She felt very alone. Han and Luke had left on an adventure, with her blessing. Winter had taken the opportunity of this peaceful tour to attend a conference on runaway children. She too was worlds away.

  The coincidence did not amuse Leia.

  She waited outside the surgery, where Dr. Hyos and her assistants worked to heal Chewbacca’s wounds. Courtiers and aides hovered until Leia, with careful courtesy, sent them away.

  The wyrwulf sprawled before the surgery doors. Dr. Hyos had spoken to it, told it that it could not enter the surgery until it was older, and left it on guard. It dozed, and its head tipped forward until it balanced on the tips of its awful fangs.

  Chamberlain Iyon hurried into the stark stone waiting room.

  “There’s no sign,” he said. “No sign. They are very bold, very clever. Madam, we must wait for them to communicate.”

  “Wait?” Leia exclaimed. “That seems … unwise … to me.” When she was younger she would have chosen a more intemperate description: Stupid. Ill-advised. Idiotic.

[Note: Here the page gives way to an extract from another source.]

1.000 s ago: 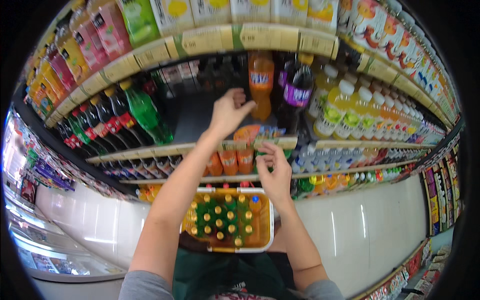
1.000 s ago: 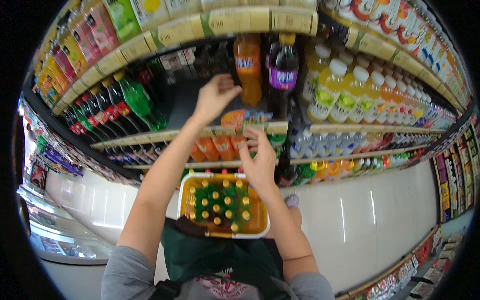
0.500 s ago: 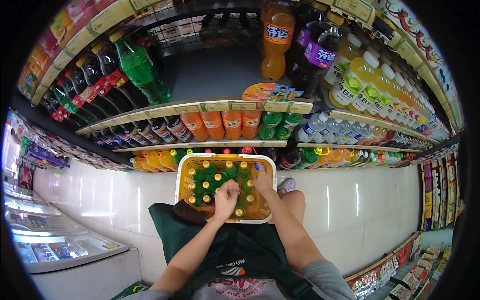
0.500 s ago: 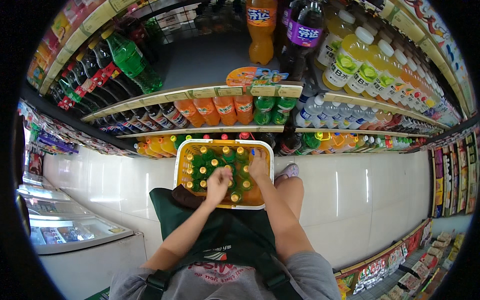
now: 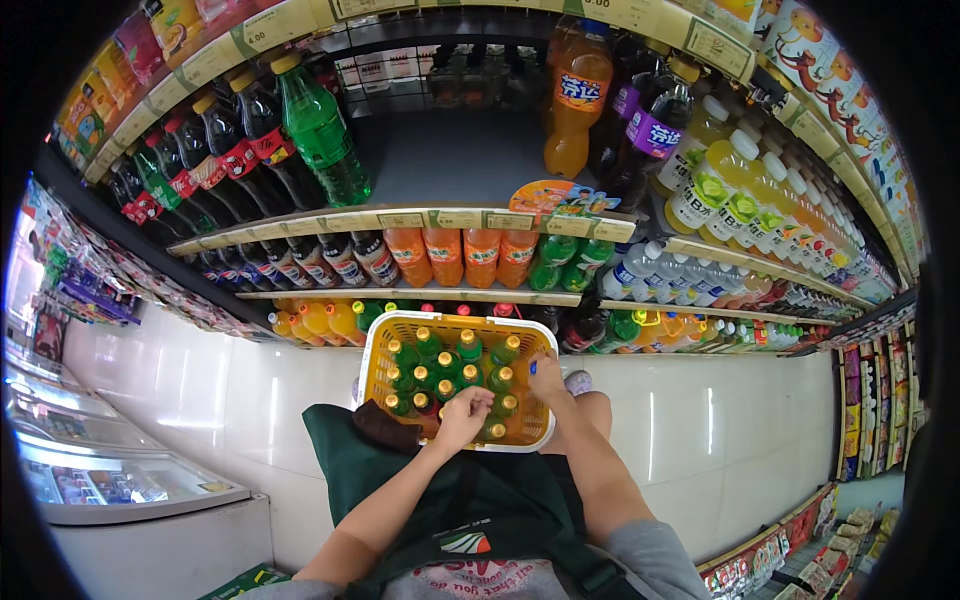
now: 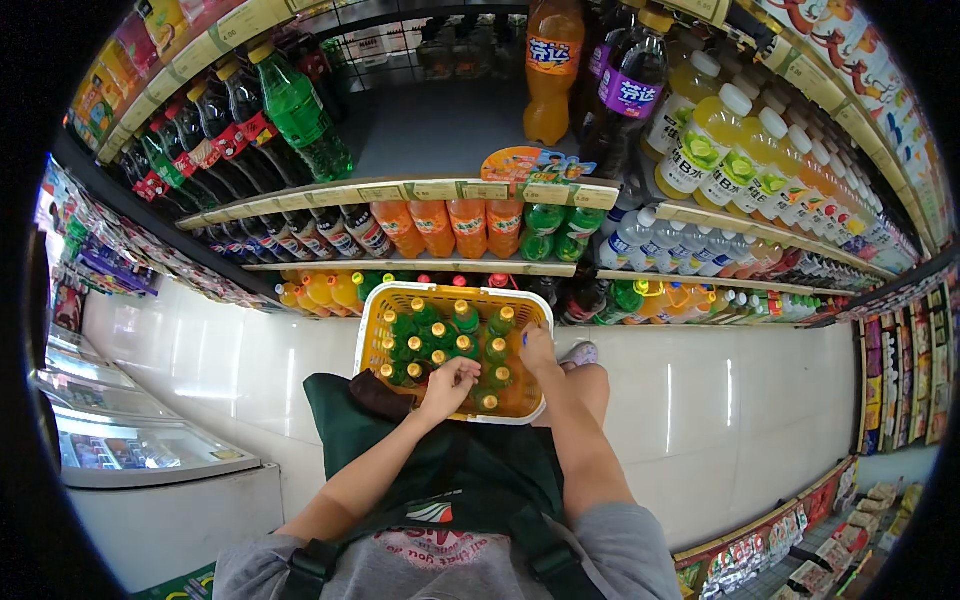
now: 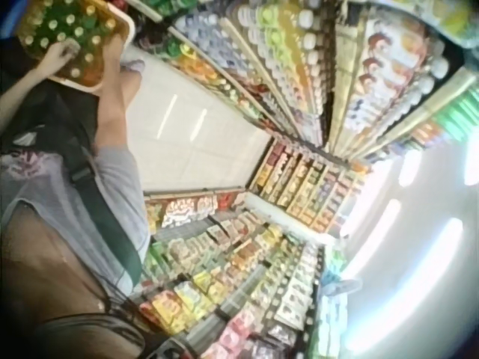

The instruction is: The person sits on the floor in a beverage aisle and restocks shelves by taking bottles from a basket on their lap. They place various sodas and juices onto the shelf one by one, organizing them by type and color.

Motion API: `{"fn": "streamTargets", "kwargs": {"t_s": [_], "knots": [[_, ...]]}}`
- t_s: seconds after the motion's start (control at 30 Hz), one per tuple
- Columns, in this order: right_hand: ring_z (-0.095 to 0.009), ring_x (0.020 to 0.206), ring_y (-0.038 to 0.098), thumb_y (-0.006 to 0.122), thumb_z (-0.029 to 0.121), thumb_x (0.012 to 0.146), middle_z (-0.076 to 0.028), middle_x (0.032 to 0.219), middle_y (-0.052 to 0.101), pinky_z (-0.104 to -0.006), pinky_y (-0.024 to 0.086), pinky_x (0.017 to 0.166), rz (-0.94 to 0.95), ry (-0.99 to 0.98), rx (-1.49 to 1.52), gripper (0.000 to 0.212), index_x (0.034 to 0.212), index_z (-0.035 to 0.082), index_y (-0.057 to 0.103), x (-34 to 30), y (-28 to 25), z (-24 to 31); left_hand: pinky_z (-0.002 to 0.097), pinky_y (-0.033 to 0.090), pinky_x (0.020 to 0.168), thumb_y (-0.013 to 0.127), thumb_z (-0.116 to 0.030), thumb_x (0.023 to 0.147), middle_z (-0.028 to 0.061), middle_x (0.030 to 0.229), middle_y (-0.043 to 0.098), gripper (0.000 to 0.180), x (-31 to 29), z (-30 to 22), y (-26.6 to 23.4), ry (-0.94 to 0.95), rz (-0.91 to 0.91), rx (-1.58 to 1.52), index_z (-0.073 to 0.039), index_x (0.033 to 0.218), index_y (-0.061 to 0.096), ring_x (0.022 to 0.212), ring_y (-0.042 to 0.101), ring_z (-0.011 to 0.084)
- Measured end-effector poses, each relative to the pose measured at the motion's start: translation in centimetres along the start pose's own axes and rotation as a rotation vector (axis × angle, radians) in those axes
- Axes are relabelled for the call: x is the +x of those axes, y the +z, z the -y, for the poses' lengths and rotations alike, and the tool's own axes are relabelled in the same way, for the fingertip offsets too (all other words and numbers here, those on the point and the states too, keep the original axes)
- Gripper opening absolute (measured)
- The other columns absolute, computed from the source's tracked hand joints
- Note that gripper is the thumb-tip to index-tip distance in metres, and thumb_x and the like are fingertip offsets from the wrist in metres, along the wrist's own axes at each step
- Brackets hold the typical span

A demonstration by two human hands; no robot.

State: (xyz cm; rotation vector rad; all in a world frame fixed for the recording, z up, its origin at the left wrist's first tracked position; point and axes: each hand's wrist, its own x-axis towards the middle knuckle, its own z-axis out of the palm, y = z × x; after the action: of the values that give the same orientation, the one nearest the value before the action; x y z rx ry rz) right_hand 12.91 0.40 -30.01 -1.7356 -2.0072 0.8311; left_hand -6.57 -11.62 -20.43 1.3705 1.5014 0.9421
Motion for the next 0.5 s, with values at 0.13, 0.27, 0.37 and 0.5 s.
{"fn": "streamTargets", "kwargs": {"t_s": [0.13,0.27,0.37,0.5], "knots": [[-0.04,0.087,0.061,0.067,0.004,0.067,-0.023,0.089,0.059,-0.0445,0.052,0.079,-0.109,-0.118,0.057,0.013,0.08,0.002,0.066,-0.1,-5.4,4.8,0.0285,0.053,0.073,0.056,0.003,0.086,0.0106,0.095,0.069,0.02,0.9,-0.9,0.4,0.019,0.028,-0.034,0.002,0.105,0.061,0.088,0.068,0.0175],[-0.041,0.081,0.063,0.067,0.007,0.066,-0.024,0.086,0.06,-0.044,0.052,0.075,-0.177,-0.233,0.057,0.011,0.075,0.0,0.069,-1.0,-13.5,12.7,0.0337,0.052,0.086,0.062,-0.002,0.084,0.0179,0.112,0.063,0.036,2.0,-2.9,0.7,0.092,0.033,-0.071,0.004,0.12,0.054,0.104,0.064,0.0283],[-0.039,0.079,0.063,0.07,0.012,0.065,-0.023,0.083,0.061,-0.0417,0.052,0.073,-0.216,-0.27,0.104,0.019,0.078,-0.002,0.07,-2.0,-18.7,18.4,0.0385,0.046,0.097,0.066,-0.008,0.083,0.0208,0.122,0.057,0.05,2.8,-5.9,0.6,0.258,-0.086,0.024,0.005,0.128,0.046,0.117,0.056,0.0321],[-0.025,0.071,0.064,0.079,0.023,0.065,-0.015,0.079,0.063,-0.0349,0.051,0.067,-0.213,-0.314,0.159,0.031,0.079,-0.003,0.07,-3.3,-23.7,24.7,0.0407,0.043,0.099,0.073,-0.017,0.08,0.022,0.122,0.056,0.068,4.0,-10.5,-0.2,0.338,-0.208,0.095,0.004,0.134,0.036,0.119,0.053,0.035]]}}
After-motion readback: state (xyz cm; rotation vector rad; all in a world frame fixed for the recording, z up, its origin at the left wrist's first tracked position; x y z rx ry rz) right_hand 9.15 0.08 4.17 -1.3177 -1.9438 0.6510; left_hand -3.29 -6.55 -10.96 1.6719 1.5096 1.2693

  “The ransom demand will come in the morning,” the chamberlain said, trying to reassure her.

  “Morning! By morning the kidnappers could escape!”

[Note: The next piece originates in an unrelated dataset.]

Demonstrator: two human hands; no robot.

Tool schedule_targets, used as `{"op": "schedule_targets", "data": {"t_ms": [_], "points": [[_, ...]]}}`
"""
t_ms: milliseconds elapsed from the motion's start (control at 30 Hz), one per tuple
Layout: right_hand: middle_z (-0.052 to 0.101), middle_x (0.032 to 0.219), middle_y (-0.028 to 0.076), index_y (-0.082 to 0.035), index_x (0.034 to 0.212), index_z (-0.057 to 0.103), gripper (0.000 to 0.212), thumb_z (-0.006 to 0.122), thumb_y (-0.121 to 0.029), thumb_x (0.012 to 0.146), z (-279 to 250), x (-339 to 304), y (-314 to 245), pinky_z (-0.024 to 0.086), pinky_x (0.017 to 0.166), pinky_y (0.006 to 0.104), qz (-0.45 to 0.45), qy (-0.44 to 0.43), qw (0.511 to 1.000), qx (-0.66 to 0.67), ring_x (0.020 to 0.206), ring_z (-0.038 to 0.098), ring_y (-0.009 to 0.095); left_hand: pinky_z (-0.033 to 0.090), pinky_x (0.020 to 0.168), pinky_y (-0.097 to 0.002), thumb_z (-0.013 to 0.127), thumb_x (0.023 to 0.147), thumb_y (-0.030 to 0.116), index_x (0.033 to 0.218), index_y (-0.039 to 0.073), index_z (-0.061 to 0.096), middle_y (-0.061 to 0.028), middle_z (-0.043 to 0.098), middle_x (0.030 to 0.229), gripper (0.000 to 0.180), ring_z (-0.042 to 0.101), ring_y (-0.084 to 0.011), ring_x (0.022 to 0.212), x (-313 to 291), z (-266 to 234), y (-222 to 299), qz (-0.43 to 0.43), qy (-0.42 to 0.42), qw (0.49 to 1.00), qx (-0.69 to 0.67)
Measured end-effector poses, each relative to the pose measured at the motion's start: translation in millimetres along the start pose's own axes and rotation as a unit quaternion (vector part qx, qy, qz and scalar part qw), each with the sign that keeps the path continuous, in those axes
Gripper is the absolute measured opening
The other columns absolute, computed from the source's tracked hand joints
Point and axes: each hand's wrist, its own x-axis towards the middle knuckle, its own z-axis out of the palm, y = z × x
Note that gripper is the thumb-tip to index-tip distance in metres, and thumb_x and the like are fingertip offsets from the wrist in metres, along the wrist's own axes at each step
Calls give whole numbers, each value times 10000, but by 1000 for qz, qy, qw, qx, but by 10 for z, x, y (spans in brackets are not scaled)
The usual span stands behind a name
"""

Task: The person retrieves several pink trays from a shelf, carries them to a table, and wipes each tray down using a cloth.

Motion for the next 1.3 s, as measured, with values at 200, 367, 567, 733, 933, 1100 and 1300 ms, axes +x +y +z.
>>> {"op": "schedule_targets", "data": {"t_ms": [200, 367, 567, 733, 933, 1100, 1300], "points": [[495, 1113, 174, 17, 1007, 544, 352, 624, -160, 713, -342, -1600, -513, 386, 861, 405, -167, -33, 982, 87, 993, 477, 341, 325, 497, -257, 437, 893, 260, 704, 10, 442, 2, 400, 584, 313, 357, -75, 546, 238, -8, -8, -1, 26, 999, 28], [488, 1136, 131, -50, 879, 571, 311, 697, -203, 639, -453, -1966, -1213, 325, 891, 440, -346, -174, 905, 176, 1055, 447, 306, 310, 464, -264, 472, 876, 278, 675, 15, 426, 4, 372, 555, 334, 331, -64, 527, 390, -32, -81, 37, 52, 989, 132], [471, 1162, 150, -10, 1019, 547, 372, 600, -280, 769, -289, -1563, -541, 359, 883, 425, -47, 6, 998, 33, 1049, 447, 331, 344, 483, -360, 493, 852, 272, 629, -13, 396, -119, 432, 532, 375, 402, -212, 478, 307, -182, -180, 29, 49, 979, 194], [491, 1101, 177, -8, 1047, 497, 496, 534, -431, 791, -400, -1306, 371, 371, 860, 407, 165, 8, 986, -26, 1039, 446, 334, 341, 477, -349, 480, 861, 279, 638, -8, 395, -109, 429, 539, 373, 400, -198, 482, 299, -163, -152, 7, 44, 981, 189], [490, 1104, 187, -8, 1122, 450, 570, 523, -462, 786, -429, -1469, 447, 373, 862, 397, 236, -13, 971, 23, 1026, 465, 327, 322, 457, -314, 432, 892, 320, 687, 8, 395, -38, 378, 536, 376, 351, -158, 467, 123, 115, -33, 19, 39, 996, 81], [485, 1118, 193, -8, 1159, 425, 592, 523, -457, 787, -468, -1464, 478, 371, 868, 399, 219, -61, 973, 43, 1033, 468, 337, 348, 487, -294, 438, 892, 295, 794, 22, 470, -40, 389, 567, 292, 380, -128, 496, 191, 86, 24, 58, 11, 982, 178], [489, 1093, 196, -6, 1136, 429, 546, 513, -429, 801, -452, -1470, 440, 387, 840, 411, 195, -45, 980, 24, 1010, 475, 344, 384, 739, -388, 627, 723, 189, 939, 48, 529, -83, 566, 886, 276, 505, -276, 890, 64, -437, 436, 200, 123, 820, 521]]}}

  “They cannot escape, madam. The port is closed. And furthermore, they will not escape. They have no reason to.”

  “But it’s been two hours,” Leia said. “The people who stole my children also stole two hours!”

  Mr. Iyon frowned. “How, stole? Madam, you worked through the noon hour. The chronos are correct, the sun is in its proper place …” He let his voice trail off, aware that his feeble joke had failed to lighten the mood.

  “They stole two hours,” Leia said again. “These were no ordinary kidnappers! Ordinary kidnappers could never get through our defenses, they couldn’t get past Chewbacca, they couldn’t steal time from us!”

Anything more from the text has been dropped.